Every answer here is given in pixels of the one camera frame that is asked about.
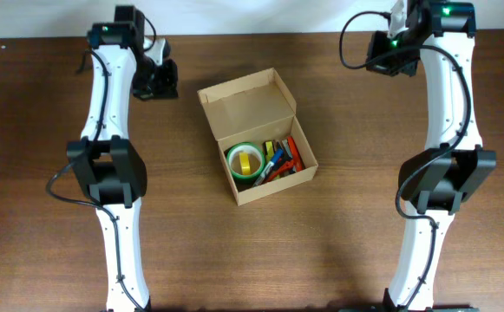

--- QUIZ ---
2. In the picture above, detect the brown cardboard box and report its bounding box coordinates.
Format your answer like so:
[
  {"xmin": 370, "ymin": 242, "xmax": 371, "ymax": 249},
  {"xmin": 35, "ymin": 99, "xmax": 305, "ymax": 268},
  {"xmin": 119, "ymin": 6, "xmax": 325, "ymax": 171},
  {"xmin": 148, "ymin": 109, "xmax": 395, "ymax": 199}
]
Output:
[{"xmin": 198, "ymin": 68, "xmax": 318, "ymax": 205}]

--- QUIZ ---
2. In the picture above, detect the small yellow tape roll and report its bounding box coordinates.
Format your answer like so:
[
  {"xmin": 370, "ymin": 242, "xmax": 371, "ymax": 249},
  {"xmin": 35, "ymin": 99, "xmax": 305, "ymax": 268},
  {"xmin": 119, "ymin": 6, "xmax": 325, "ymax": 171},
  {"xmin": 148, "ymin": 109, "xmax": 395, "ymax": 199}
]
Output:
[{"xmin": 239, "ymin": 152, "xmax": 252, "ymax": 176}]

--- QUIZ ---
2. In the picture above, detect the green tape roll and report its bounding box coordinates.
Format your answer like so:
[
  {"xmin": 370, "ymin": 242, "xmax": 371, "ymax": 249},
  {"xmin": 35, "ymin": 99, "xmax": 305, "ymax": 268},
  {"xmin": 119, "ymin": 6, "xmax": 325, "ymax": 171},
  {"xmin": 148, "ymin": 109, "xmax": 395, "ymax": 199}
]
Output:
[{"xmin": 226, "ymin": 142, "xmax": 265, "ymax": 184}]

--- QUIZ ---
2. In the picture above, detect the yellow highlighter pen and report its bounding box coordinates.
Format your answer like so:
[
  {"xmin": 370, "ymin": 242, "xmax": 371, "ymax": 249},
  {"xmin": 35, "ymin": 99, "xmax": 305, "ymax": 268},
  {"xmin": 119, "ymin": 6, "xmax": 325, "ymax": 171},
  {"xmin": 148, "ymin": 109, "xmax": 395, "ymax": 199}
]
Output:
[{"xmin": 264, "ymin": 140, "xmax": 275, "ymax": 161}]

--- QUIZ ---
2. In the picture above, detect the red black stapler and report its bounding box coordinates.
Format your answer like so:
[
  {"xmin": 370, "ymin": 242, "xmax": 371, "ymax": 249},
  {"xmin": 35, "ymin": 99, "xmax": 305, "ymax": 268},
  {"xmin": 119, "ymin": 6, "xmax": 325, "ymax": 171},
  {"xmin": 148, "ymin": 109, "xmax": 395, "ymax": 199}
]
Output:
[{"xmin": 283, "ymin": 135, "xmax": 304, "ymax": 172}]

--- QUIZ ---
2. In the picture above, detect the blue white marker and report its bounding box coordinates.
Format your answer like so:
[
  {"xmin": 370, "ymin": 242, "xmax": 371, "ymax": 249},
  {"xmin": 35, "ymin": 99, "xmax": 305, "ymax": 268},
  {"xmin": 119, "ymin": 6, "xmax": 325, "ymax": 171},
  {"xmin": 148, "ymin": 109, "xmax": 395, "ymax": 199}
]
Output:
[{"xmin": 253, "ymin": 148, "xmax": 284, "ymax": 186}]

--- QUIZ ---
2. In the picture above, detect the orange utility knife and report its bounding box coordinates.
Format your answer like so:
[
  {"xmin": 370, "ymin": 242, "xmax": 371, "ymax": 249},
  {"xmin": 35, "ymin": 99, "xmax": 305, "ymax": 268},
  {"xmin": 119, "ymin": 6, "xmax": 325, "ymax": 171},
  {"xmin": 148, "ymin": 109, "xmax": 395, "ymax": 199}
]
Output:
[{"xmin": 265, "ymin": 160, "xmax": 295, "ymax": 183}]

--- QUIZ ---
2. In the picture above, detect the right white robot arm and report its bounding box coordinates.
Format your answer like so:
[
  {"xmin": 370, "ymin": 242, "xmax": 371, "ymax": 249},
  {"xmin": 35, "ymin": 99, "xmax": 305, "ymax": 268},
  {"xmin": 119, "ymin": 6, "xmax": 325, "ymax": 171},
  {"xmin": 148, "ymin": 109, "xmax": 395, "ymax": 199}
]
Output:
[{"xmin": 368, "ymin": 1, "xmax": 496, "ymax": 311}]

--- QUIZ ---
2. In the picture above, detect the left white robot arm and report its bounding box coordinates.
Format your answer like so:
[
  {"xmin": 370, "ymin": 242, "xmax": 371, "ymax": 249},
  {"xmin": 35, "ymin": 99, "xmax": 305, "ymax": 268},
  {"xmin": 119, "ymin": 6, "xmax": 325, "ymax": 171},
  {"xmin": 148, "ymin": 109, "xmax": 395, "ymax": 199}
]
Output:
[{"xmin": 67, "ymin": 5, "xmax": 178, "ymax": 311}]

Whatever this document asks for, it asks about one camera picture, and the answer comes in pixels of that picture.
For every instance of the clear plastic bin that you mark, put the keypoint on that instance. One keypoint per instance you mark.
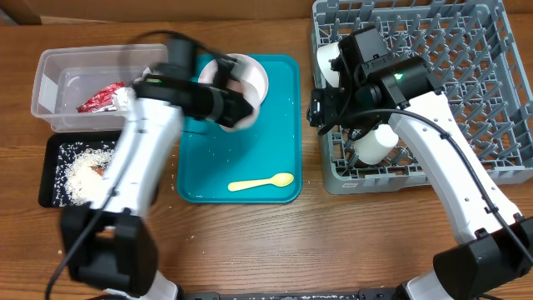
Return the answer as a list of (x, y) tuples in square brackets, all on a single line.
[(67, 77)]

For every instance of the pink bowl with crumbs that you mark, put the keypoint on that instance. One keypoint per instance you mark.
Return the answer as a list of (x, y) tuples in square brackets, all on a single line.
[(235, 86)]

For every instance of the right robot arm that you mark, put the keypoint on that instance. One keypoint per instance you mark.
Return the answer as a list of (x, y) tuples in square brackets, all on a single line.
[(367, 85)]

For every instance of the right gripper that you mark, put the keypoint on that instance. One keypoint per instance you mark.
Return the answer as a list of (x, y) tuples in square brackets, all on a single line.
[(324, 107)]

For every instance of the yellow plastic spoon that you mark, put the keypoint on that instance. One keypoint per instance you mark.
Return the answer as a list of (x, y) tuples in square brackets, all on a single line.
[(279, 180)]

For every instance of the large white plate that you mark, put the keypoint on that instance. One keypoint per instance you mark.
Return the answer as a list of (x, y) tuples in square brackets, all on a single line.
[(255, 77)]

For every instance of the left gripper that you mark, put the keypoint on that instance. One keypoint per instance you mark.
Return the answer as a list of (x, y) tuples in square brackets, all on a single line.
[(235, 116)]

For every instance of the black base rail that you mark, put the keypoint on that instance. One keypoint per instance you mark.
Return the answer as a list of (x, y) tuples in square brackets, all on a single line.
[(383, 293)]

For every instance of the spilled white rice pile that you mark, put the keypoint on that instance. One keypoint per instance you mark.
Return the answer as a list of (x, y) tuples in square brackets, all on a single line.
[(79, 171)]

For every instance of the grey dishwasher rack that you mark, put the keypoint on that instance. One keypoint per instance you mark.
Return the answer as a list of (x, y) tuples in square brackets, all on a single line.
[(471, 48)]

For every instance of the teal serving tray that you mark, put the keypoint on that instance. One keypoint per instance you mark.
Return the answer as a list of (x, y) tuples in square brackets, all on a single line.
[(211, 158)]

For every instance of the white napkin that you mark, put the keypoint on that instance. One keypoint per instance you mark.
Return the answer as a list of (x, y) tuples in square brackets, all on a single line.
[(122, 98)]

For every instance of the white paper cup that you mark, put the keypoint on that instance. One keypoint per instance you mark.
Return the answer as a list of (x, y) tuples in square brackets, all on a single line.
[(376, 145)]

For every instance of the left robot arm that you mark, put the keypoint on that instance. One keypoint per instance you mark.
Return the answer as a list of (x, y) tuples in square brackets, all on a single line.
[(106, 240)]

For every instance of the small white bowl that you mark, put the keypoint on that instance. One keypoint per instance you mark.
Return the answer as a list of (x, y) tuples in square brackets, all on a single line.
[(325, 55)]

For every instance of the red snack wrapper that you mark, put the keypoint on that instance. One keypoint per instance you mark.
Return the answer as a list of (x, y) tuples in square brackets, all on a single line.
[(102, 101)]

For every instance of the black plastic tray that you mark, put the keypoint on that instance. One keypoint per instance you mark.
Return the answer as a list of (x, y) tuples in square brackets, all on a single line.
[(54, 175)]

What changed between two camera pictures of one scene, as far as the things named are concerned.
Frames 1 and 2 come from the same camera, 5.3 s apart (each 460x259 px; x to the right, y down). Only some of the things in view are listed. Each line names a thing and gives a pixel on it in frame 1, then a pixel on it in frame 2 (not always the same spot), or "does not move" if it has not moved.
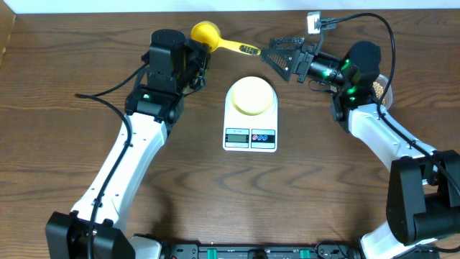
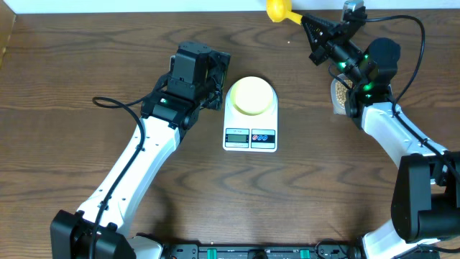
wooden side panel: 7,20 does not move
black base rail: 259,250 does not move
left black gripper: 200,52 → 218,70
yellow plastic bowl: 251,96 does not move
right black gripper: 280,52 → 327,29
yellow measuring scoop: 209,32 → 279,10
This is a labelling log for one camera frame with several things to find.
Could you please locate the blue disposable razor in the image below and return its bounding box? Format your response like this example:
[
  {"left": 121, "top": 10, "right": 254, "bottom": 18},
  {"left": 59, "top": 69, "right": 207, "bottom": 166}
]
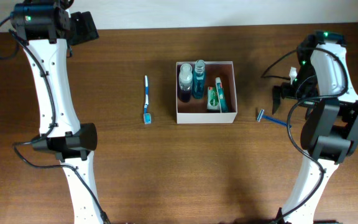
[{"left": 256, "top": 109, "right": 292, "bottom": 128}]

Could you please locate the teal mouthwash bottle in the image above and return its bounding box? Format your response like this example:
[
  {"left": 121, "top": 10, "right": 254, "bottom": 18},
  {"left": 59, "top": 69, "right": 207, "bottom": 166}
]
[{"left": 193, "top": 60, "right": 206, "bottom": 99}]

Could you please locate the white open cardboard box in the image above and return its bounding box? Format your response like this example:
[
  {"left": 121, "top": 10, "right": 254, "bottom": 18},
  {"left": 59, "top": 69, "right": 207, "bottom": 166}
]
[{"left": 176, "top": 61, "right": 238, "bottom": 124}]

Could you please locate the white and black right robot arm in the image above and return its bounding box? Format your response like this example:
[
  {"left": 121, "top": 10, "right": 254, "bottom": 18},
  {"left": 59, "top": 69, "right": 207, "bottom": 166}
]
[{"left": 272, "top": 30, "right": 358, "bottom": 223}]

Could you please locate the blue and white toothbrush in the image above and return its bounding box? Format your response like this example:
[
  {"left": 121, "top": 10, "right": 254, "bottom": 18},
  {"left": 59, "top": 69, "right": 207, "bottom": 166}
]
[{"left": 144, "top": 75, "right": 152, "bottom": 124}]

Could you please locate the green soap box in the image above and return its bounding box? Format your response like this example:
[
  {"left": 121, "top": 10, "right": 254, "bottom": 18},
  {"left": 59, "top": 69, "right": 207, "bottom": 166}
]
[{"left": 207, "top": 86, "right": 220, "bottom": 112}]

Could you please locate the white and teal toothpaste tube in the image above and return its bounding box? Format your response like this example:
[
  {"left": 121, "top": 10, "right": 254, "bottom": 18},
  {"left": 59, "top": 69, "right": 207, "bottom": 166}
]
[{"left": 215, "top": 77, "right": 229, "bottom": 113}]

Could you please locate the clear bottle with purple liquid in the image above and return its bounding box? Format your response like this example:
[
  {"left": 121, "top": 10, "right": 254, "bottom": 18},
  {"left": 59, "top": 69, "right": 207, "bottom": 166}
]
[{"left": 178, "top": 63, "right": 193, "bottom": 103}]

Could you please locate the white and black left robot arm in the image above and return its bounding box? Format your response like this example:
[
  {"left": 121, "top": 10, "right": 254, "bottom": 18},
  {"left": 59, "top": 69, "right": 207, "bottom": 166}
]
[{"left": 9, "top": 1, "right": 109, "bottom": 223}]

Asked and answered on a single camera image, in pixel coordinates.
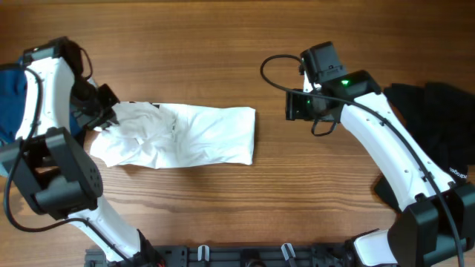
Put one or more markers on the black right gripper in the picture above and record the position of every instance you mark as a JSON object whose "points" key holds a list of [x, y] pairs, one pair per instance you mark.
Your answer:
{"points": [[294, 104]]}

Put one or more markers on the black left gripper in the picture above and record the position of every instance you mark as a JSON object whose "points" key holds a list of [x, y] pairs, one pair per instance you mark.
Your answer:
{"points": [[107, 117]]}

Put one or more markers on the white t-shirt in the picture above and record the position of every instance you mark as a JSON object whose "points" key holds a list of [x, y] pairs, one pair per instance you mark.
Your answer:
{"points": [[176, 136]]}

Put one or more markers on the black t-shirt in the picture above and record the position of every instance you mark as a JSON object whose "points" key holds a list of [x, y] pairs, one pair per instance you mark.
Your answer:
{"points": [[440, 118]]}

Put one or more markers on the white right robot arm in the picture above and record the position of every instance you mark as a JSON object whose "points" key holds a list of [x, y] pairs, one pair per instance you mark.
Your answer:
{"points": [[436, 211]]}

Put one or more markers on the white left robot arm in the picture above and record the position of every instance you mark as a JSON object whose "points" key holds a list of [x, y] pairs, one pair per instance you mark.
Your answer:
{"points": [[51, 169]]}

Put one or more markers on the folded blue shirt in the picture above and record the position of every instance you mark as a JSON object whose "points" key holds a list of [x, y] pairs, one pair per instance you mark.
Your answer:
{"points": [[13, 96]]}

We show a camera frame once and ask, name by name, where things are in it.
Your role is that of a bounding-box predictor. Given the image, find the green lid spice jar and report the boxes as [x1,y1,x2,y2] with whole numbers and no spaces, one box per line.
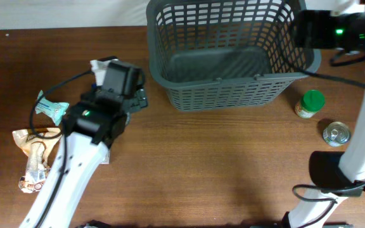
[295,90,325,118]

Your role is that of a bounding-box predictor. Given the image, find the grey plastic basket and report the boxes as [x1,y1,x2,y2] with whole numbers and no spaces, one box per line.
[146,0,321,111]

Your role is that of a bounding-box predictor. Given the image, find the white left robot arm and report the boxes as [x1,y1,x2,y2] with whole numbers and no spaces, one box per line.
[21,56,148,227]

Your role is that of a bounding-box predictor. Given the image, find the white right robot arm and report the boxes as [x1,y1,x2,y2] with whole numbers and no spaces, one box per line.
[281,1,365,227]

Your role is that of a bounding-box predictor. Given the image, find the teal wet wipes packet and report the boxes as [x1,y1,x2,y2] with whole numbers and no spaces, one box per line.
[35,98,70,126]

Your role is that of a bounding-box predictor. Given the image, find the Kleenex tissue multipack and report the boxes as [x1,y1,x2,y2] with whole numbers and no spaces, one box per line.
[90,82,112,165]

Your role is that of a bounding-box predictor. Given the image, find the beige Pantree snack bag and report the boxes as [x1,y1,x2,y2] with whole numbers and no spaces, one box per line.
[12,128,61,193]

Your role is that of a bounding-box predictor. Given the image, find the silver tin can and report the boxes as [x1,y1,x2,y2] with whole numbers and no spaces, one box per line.
[323,122,352,147]

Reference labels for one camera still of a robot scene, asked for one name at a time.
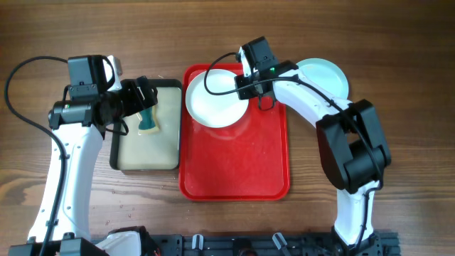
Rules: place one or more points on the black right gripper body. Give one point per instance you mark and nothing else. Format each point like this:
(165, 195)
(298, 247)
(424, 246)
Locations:
(247, 85)

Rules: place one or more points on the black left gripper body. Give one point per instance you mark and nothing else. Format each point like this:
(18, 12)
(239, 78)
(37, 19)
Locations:
(138, 97)

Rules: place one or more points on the green and yellow sponge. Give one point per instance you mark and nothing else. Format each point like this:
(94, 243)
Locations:
(148, 123)

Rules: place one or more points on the white round plate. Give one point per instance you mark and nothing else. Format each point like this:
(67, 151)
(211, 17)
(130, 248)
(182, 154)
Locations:
(214, 111)

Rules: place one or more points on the light blue round plate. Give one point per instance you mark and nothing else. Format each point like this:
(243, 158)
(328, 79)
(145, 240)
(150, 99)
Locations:
(326, 74)

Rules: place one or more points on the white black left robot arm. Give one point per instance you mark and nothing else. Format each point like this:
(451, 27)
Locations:
(77, 128)

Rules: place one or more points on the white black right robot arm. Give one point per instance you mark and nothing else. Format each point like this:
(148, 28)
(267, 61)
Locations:
(352, 145)

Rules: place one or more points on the black tray of soapy water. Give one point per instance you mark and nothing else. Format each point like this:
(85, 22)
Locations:
(157, 151)

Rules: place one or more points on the red plastic tray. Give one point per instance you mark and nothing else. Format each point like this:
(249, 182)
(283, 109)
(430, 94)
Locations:
(247, 161)

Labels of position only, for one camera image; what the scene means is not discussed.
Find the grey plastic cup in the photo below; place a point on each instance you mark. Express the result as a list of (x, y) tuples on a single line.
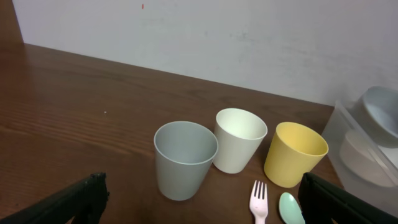
[(184, 152)]

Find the yellow plastic cup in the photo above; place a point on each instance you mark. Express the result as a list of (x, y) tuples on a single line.
[(295, 149)]

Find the mint green plastic spoon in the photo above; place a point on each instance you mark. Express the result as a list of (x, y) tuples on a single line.
[(289, 209)]

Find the pink plastic fork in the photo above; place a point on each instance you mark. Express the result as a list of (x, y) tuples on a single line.
[(258, 203)]

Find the clear plastic container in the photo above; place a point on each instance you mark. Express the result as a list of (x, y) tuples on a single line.
[(341, 121)]

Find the white plastic cup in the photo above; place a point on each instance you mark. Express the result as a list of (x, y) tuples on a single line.
[(239, 134)]

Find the grey plastic bowl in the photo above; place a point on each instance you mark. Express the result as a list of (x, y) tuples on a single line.
[(376, 112)]

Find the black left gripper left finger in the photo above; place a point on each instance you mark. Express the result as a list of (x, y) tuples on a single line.
[(81, 202)]

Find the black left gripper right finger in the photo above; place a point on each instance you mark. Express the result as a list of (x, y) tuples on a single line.
[(324, 202)]

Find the white plastic bowl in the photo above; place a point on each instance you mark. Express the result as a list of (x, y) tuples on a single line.
[(355, 154)]

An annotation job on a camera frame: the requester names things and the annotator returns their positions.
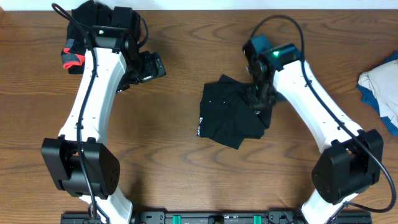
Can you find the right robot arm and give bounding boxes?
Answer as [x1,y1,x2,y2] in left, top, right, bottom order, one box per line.
[243,40,383,223]

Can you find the black base rail green clamps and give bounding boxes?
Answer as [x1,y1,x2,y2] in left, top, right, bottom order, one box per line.
[60,210,373,224]

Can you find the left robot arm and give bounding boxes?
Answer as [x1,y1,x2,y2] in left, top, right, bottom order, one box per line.
[41,25,165,223]

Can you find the black shirt with white logo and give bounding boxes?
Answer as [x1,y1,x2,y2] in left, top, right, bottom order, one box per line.
[197,75,272,149]

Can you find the blue shirt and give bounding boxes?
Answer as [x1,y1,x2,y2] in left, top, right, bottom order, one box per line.
[356,51,397,136]

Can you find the folded black garment orange trim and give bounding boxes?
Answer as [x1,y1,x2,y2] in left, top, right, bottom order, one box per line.
[60,0,141,75]

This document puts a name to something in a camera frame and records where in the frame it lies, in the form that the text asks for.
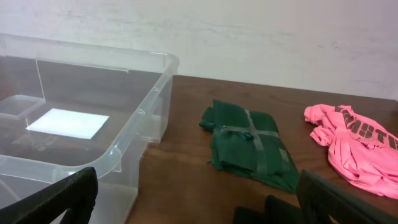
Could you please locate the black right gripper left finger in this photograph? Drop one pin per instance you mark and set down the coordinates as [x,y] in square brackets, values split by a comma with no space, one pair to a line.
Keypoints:
[73,197]

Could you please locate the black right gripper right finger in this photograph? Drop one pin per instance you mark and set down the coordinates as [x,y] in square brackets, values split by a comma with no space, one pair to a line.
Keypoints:
[322,202]

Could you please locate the pink printed t-shirt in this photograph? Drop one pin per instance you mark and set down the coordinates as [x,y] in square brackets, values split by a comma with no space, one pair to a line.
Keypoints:
[362,151]

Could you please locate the clear plastic storage bin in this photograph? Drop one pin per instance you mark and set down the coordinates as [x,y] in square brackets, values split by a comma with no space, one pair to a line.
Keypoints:
[67,106]

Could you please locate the folded dark green cloth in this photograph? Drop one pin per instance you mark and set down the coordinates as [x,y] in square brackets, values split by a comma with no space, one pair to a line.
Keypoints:
[247,143]

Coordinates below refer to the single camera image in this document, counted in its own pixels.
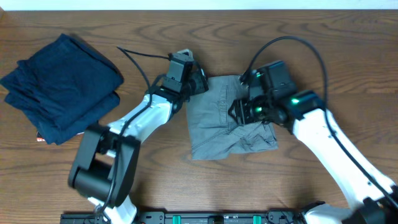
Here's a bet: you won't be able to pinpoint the grey shorts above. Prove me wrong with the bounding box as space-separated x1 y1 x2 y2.
186 75 279 160

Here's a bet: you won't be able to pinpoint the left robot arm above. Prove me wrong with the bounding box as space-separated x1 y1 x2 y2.
60 49 208 223

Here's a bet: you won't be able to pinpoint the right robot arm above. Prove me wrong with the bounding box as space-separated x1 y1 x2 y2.
228 61 397 223

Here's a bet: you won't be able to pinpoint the folded dark navy garment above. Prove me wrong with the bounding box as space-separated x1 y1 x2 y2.
1 34 124 145

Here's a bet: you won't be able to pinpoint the small card under garment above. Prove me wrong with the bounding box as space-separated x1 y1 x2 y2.
36 132 45 142

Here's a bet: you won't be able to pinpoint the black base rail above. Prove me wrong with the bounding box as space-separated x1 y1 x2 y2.
60 210 307 224

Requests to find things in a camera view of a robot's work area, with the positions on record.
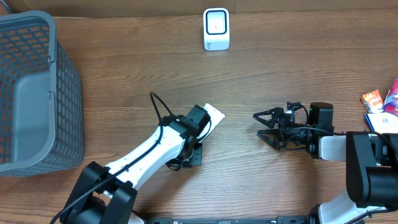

▶ ASSIGNMENT:
Your reply is one number: how many lines of the records above contain the word "about".

▶ RESPONSE TO THE EXERCISE:
2